I mesi dell'anno ebraico
dell'Ecc. o Prof. Cav. S. Ghiron Rabbino Maggiore ————
Egregio Signor Rabbino,
Con quella modestia, che La predistingue, La S. S.
volle presentarmi la Sua Opera « I mesi dell'anno Ebraico » affine di avere il mio avviso prima di pubblicarla. Io la
lessi col maggior piacere, dacchè vi si comprendono nozioni
storiche ed archeologiche sulle nostre solennità che indubbiamente
si potranno leggere con grande utilità dalla
gioventù israelitica, al cui insegnamento Ella ha dedicata
la vita intiera. Se di vantaggio riescirebbe il di Lei lavoro
in ogni tempo, opportunissimo mi pare che dovrà
tornare ai giorni che corrono, in cui con minor fervore
sono pur troppo coltivati gli studii sacri dai nostri giovanetti,
mentre tanto bisogno dovrebbero sentire di premunirsi
contro tante irreligiose tendenze.
Mi pregio di dichiararmi con predistinta considerazione
25 marzo 1880.
Suo Devotissimo
S. GHIRON.
dell'Ecc. o Dott.

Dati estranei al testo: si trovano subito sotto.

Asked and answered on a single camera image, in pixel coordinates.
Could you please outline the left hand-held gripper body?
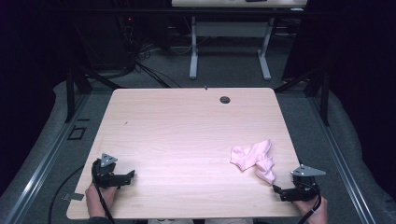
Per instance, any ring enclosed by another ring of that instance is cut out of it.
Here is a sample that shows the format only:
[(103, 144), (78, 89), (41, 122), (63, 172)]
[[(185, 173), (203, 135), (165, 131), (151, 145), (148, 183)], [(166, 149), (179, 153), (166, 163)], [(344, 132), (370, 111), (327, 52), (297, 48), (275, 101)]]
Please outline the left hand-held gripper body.
[(100, 159), (92, 164), (92, 181), (100, 188), (116, 187), (122, 175), (115, 175), (117, 159), (103, 153)]

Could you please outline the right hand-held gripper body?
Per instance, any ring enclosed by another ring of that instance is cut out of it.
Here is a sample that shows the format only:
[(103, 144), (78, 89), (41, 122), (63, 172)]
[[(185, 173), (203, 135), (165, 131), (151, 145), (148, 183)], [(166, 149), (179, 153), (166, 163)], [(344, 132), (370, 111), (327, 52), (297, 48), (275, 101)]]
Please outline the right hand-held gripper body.
[(290, 172), (292, 175), (293, 189), (292, 201), (310, 201), (320, 194), (320, 188), (315, 177), (326, 175), (321, 171), (310, 166), (301, 164), (298, 168)]

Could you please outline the pink sock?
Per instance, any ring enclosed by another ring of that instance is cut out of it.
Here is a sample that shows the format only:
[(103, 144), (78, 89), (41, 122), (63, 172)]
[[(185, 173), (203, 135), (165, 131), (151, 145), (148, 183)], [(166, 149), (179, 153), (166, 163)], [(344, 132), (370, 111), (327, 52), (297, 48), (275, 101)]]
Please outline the pink sock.
[(249, 148), (233, 147), (230, 163), (237, 165), (241, 171), (245, 171), (253, 165), (258, 165), (262, 171), (268, 172), (274, 166), (272, 159), (267, 156), (271, 146), (270, 140), (264, 140), (253, 144)]
[(266, 158), (264, 160), (258, 161), (256, 163), (256, 171), (255, 175), (269, 183), (270, 185), (273, 185), (275, 180), (276, 180), (276, 175), (272, 171), (273, 166), (275, 165), (273, 158)]

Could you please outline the person's left hand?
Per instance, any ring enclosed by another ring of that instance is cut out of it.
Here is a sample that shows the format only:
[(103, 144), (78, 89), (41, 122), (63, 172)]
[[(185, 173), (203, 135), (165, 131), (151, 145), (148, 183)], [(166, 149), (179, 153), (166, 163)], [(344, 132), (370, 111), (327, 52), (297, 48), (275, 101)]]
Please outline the person's left hand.
[(85, 190), (86, 204), (90, 217), (106, 217), (106, 210), (102, 206), (100, 198), (106, 203), (106, 207), (110, 209), (113, 205), (117, 188), (110, 187), (108, 189), (97, 189), (93, 183)]

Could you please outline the person's right hand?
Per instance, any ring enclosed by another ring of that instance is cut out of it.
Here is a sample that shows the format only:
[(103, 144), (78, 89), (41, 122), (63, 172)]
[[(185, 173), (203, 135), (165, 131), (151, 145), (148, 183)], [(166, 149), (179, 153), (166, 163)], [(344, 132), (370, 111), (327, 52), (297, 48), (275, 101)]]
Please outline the person's right hand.
[(328, 224), (328, 201), (317, 196), (310, 201), (295, 201), (293, 204), (298, 208), (302, 219), (299, 224)]

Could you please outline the grey tape strip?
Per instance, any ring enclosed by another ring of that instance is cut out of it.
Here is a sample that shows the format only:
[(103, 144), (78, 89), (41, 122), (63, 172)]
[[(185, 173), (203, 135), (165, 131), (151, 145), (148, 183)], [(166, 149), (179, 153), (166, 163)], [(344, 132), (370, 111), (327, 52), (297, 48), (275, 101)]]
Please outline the grey tape strip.
[(81, 201), (83, 198), (84, 198), (84, 195), (83, 195), (83, 194), (75, 193), (75, 192), (66, 193), (66, 194), (62, 197), (63, 200), (69, 201), (69, 202), (71, 202), (71, 201)]

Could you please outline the black curtain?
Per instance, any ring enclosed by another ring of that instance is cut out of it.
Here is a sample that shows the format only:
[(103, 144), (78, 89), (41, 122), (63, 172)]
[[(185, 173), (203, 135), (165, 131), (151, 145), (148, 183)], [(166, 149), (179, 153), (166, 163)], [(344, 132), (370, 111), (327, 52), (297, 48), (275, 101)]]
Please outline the black curtain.
[(396, 0), (332, 0), (346, 31), (332, 91), (375, 182), (396, 200)]
[(41, 134), (64, 79), (38, 0), (0, 0), (0, 195)]

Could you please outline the dark equipment rack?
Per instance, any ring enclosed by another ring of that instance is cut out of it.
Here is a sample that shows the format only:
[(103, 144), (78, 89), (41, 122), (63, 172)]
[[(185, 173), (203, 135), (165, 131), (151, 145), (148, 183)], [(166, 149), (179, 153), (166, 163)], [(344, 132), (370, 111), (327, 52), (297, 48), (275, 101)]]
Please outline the dark equipment rack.
[(139, 51), (139, 44), (134, 36), (134, 18), (131, 16), (118, 16), (117, 21), (128, 59), (127, 66), (124, 71), (126, 73), (130, 73), (135, 69), (136, 57)]

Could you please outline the white desk with metal legs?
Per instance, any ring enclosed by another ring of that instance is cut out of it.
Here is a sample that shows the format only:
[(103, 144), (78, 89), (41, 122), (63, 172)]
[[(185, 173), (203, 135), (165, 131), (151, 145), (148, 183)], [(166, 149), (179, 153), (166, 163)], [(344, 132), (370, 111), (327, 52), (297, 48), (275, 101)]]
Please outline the white desk with metal legs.
[[(191, 9), (280, 9), (303, 11), (308, 0), (172, 0), (172, 6)], [(230, 19), (207, 20), (191, 17), (191, 66), (190, 79), (198, 73), (197, 37), (260, 37), (262, 47), (257, 51), (262, 76), (270, 80), (266, 51), (274, 27), (274, 18), (261, 21), (231, 21)]]

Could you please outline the black metal crossbar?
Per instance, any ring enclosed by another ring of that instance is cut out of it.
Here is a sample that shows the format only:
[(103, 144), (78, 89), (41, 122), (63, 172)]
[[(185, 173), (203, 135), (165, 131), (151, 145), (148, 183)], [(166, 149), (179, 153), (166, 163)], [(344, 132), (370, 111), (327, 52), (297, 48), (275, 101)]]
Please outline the black metal crossbar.
[(323, 11), (278, 11), (256, 9), (194, 9), (194, 8), (170, 8), (170, 9), (76, 9), (56, 8), (57, 11), (68, 14), (111, 14), (111, 15), (166, 15), (166, 16), (252, 16), (252, 17), (291, 17), (291, 18), (327, 18), (343, 16), (342, 12)]

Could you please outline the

M. Levi Ehrenreich Rabb. Magg. e ————
Preg. mo Signore,
Nel restituirle il lavoro sui Mesi dell'anno israelitico non posso a meno di porgerle le più sincere congratulazioni
per essere riuscito a condurre a termine un'opera
molto pregevole, che arricchirà la nostra letteratura d'un
libro per molti rapporti assai commendevole.
Mi piacque anzitutto l'idea d'insegnare ai nostri giovani
la nostra storia antica, le leggi, i riti e costumi sacri,
prendendo occasione dalle feste, dalle commemorazioni e
sacre pratiche, come si susseguono nei vari mesi dell'anno.